Early this morning a device on our Storage Area network failed. As a result disk storage for Rmail, my.ryerson, Blackboard, and other systems went offline. (Other services like RAMSS and eHR are not reachable when my.ryerson is down.) We are investigating the cause and working to restore service. Updates to follow.
Update 8:20 AM: A storage appliance that manages the storage connections to the Rmail, my.ryerson and other servers failed. A second storage appliance is available as a backup but for some reason the servers were not able to tolerate the storage connectivity failures before the second device took over.

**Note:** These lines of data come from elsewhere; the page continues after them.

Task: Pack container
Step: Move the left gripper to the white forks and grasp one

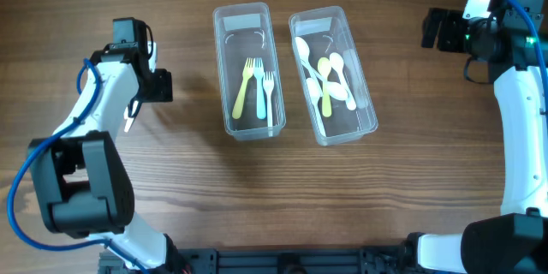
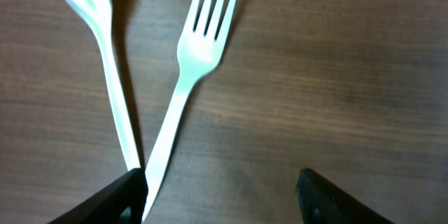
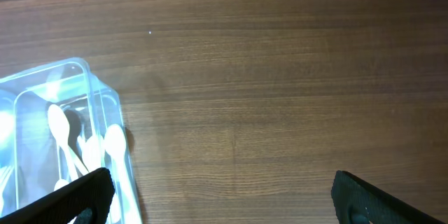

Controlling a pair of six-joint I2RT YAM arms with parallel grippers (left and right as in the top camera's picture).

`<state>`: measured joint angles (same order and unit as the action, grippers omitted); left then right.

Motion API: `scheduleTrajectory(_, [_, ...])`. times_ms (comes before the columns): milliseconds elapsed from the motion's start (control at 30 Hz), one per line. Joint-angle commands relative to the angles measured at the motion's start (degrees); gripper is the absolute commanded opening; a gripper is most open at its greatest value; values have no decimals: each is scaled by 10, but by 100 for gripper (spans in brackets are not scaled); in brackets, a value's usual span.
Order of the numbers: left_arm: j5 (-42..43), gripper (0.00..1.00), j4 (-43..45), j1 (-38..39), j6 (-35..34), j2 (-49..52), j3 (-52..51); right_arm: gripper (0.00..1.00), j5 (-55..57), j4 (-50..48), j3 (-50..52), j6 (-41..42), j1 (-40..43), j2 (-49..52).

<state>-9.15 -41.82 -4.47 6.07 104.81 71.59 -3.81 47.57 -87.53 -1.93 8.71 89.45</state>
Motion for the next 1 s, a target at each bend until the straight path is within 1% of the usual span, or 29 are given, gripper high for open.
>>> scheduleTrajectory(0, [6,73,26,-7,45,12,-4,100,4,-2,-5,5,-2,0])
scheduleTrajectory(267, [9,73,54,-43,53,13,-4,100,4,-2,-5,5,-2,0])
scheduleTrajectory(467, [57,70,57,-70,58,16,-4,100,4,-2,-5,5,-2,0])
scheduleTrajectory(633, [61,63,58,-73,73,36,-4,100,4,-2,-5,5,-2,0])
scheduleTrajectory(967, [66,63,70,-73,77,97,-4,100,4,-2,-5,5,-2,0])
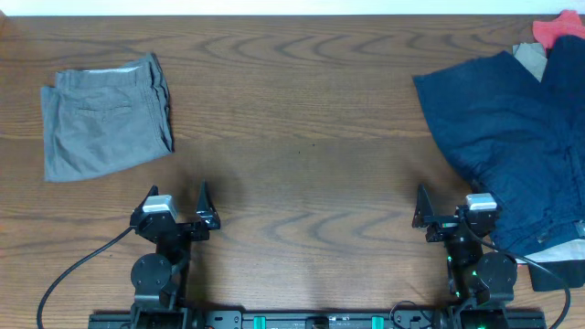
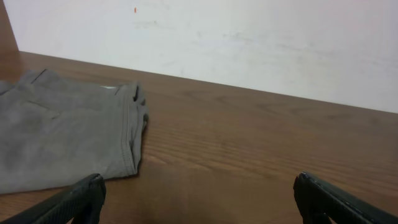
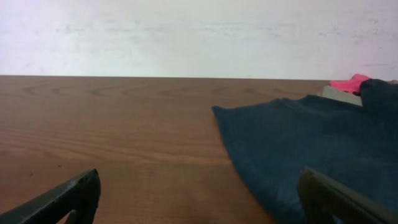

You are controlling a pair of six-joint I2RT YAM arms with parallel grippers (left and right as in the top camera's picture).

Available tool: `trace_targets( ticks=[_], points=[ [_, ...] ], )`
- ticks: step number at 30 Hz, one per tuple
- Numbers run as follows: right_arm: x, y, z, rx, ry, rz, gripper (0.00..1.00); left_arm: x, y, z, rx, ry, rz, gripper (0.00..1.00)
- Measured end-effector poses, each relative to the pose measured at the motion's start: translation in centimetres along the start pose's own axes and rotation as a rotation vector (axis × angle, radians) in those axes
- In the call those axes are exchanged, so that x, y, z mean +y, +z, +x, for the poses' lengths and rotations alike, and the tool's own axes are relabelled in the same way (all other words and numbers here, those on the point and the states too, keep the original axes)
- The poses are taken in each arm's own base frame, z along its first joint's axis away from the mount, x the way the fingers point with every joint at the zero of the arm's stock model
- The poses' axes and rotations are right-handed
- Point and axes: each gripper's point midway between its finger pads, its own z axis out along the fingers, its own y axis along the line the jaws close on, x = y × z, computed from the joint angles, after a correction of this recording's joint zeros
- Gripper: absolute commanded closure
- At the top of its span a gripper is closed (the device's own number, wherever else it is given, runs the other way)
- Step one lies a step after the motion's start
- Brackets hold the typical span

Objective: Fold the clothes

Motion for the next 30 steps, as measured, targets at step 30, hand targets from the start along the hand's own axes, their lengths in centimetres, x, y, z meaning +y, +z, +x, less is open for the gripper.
trace_targets(
  ticks=[30],
  points=[
    [0.0, -0.5, 1.1, 0.124, 0.014, 0.005, 0.01, 0.4, 0.1, 1.9, 0.166, 0.010, -0.032, 0.02]
  ],
)
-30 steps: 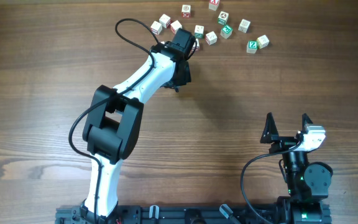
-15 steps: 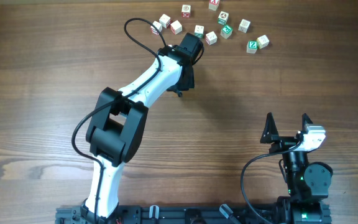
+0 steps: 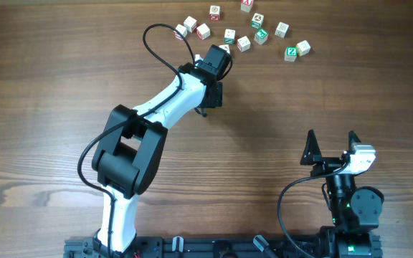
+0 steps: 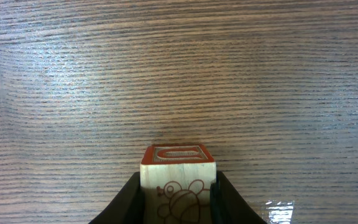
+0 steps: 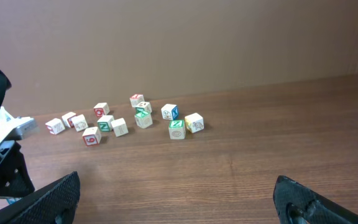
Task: Form a horizontal line
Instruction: 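Carry the bee block toward the table center with the left gripper, then release the block on the table center and retract the left arm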
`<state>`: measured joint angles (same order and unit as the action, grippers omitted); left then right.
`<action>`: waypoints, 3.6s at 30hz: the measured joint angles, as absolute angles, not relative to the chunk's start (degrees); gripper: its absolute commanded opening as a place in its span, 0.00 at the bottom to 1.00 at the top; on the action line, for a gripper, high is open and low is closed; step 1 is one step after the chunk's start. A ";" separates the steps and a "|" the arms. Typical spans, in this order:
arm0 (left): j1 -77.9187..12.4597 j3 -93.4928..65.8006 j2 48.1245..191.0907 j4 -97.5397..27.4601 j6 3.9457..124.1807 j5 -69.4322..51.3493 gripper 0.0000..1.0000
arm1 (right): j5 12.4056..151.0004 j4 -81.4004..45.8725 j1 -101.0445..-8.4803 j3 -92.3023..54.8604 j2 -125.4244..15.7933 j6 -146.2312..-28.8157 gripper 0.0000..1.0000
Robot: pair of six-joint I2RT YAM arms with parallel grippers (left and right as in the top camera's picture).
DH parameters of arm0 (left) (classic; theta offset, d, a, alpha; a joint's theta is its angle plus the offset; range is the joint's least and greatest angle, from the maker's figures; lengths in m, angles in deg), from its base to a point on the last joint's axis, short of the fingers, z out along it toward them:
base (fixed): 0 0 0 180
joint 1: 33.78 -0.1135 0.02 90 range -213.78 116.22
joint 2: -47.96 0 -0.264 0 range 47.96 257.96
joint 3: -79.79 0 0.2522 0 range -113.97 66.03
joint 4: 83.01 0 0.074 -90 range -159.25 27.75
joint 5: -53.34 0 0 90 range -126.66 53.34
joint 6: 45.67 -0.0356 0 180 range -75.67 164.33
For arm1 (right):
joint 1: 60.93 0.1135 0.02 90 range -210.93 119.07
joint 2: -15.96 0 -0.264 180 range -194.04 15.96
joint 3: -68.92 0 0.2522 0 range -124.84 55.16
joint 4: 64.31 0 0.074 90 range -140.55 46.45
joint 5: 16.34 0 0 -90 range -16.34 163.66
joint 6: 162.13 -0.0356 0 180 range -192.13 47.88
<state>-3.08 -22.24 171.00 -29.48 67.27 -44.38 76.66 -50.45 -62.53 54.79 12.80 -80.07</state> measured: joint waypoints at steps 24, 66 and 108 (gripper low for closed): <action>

Update 9:36 AM: The problem seems to be related with a failed controller on one of the storage appliances that provides storage virtualization. The vendors are working on the problem and replacement parts are being sent to us.
In the meantime, we’re also working on bringing up services on the backup appliance, with the idea that we will be able to “fail over” to the other appliance (in a controlled way) when it is working properly.
Update 12:37 PM: With the help of the vendor, whose staff are on site, we are in the process of restoring/rebuilding the failed storage appliance. We estimate that the earliest we can be back on line is some time after 2:40 PM. It may take significantly longer. In parallel with the work to restore the failed device we are also preparing another appliance which we can reconfigure to replace the failed unit.
Update 2:21 PM: We have run into other problems rebuilding the storage appliance that failed and now think we will have a replacement appliance ready before we can repair the unit that failed. This pushes back the earliest possible time to fix the problem until after 5 PM. Once again, please accept my apologies for the prolonged outage.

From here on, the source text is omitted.